# [EXERCISE AIM]
In the listing, find every line that has the string "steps" and copy it.

# [DATA BLOCK]
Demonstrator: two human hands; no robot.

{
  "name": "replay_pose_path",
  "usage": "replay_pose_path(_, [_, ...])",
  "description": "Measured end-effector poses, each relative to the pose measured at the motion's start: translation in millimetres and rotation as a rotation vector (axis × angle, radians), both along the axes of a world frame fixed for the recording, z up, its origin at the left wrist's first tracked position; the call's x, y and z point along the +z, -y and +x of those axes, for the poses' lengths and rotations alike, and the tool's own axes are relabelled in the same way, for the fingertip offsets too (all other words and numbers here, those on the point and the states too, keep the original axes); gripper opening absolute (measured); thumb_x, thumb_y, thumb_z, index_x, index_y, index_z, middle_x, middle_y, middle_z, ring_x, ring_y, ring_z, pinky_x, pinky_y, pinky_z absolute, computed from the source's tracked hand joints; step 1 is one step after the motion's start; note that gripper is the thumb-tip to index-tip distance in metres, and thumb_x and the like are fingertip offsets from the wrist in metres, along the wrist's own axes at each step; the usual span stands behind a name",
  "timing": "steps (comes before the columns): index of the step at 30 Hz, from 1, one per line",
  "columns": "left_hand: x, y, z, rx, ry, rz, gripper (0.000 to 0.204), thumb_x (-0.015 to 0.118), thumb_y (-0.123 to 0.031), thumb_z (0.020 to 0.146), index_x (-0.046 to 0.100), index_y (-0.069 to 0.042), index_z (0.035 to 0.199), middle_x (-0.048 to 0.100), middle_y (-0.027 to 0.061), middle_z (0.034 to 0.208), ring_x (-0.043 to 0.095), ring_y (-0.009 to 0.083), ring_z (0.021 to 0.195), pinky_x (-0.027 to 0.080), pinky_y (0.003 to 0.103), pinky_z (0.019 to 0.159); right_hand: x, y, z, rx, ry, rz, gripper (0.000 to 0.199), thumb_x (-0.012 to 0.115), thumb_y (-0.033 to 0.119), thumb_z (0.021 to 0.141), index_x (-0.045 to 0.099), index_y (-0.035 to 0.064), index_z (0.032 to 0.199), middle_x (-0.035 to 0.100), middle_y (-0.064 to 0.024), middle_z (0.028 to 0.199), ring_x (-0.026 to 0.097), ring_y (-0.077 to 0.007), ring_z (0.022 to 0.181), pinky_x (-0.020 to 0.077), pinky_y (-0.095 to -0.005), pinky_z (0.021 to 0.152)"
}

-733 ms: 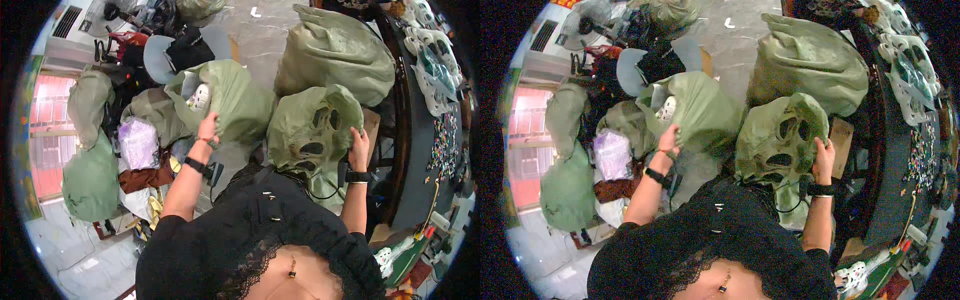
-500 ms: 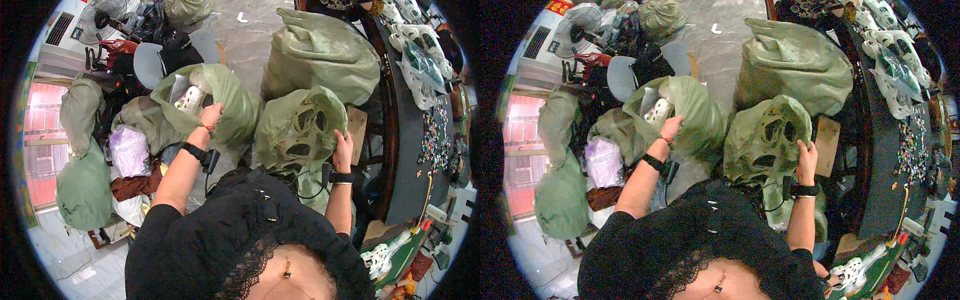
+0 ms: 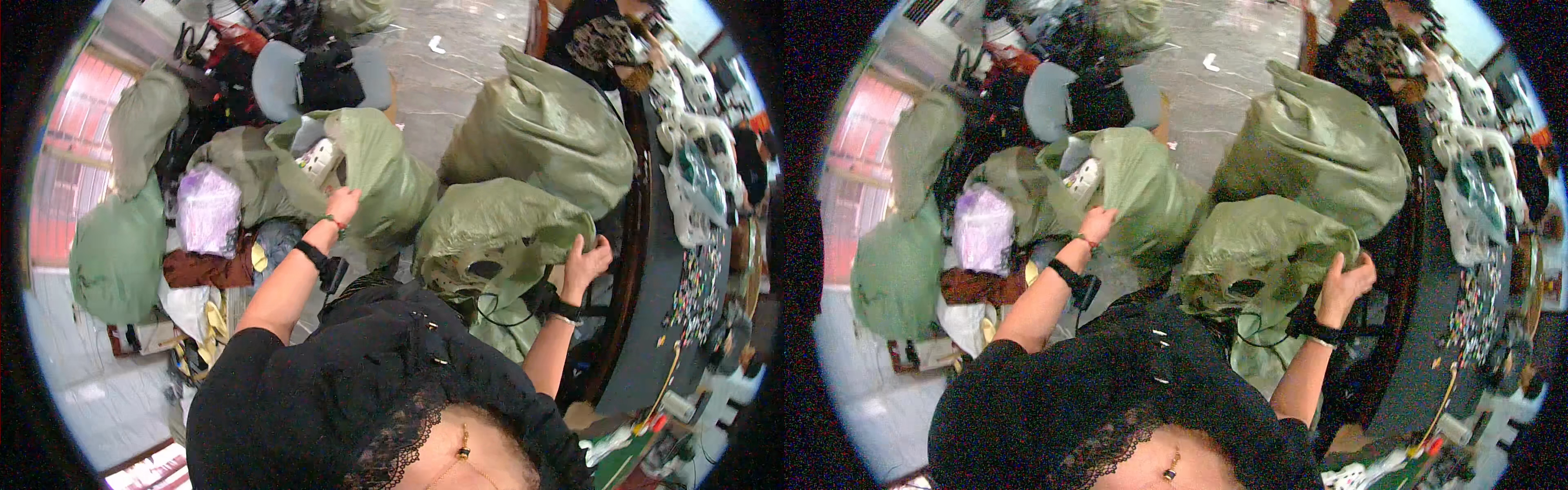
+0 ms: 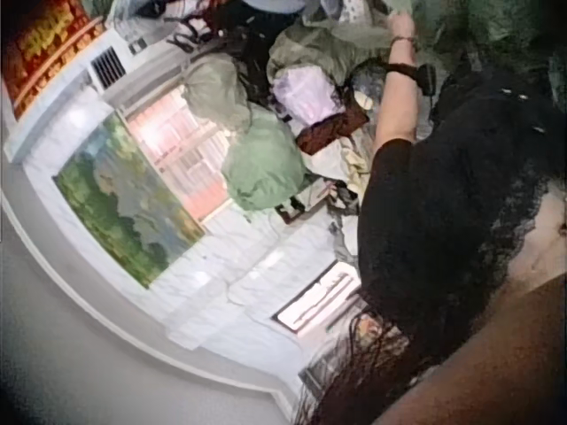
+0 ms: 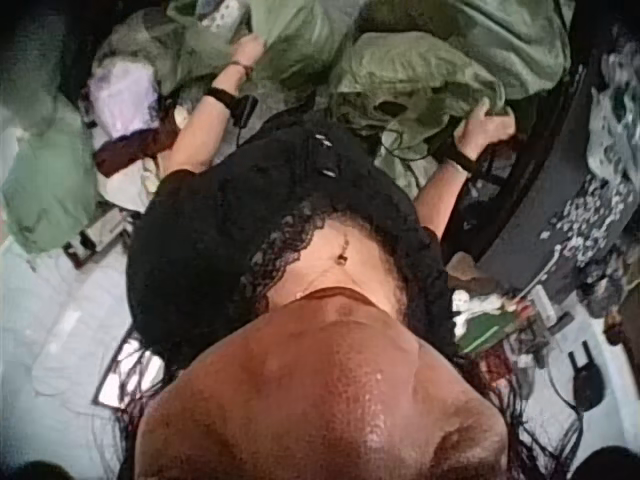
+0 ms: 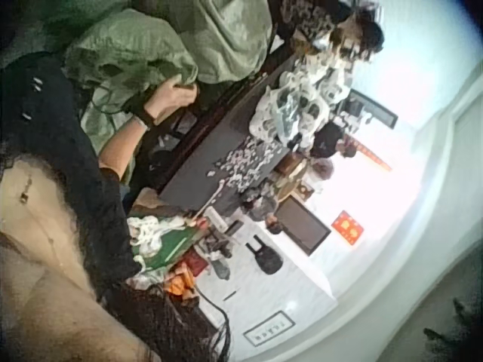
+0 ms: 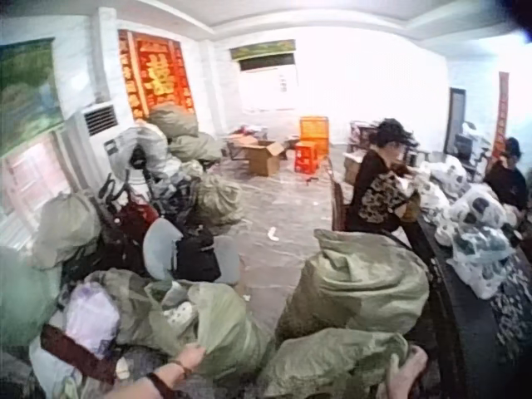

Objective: Attaching decorative charms to rubber clogs (shoes) at a workstation.

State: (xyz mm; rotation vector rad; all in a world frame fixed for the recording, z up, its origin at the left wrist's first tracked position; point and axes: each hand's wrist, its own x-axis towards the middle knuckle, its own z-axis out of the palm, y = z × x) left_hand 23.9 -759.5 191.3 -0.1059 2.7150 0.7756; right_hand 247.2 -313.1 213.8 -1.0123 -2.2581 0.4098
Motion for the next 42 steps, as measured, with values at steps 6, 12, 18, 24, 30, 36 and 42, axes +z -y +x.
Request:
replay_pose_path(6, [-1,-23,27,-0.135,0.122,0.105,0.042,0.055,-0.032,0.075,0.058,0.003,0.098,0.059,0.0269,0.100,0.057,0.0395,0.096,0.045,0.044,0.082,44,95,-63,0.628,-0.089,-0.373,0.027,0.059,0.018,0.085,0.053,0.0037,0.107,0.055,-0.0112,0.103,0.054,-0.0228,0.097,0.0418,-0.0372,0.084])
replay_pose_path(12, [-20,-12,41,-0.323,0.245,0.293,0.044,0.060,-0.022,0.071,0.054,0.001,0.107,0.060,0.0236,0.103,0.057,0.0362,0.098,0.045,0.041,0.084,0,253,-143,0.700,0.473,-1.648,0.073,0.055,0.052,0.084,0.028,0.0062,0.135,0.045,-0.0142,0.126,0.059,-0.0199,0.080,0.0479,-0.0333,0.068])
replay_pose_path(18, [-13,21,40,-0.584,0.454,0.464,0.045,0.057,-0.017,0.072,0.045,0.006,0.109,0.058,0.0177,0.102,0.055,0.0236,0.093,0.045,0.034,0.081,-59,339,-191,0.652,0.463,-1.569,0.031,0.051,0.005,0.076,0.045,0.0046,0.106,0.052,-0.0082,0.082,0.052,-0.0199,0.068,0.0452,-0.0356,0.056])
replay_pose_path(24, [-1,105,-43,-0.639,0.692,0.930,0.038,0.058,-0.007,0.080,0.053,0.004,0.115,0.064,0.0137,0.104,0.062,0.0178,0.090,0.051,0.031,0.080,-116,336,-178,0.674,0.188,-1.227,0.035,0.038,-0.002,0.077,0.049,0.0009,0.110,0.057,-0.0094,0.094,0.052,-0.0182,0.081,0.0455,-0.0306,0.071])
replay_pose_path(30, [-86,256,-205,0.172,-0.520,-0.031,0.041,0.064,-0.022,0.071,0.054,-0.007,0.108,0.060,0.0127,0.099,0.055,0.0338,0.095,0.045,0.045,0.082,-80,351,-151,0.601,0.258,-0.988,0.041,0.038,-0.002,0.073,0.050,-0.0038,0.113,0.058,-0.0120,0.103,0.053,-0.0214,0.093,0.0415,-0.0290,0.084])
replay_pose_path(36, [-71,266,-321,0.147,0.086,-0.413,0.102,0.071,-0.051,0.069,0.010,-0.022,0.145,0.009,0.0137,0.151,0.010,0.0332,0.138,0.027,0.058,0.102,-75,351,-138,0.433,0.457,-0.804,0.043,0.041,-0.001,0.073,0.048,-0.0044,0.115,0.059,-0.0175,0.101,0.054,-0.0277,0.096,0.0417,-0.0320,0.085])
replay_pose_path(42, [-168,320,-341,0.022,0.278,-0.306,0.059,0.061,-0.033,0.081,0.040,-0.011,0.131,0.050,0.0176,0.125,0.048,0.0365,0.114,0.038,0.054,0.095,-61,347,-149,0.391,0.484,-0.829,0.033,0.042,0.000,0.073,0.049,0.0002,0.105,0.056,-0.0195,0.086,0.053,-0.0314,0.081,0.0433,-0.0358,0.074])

# [ANSWER BELOW]
  "timing": "steps (comes before the columns): index of the step at 30 Hz, from 1, one per line",
Motion for the next 42 steps, as measured, with values at steps 6, 12, 18, 24, 30, 36 and 42, axes +z -y +x.

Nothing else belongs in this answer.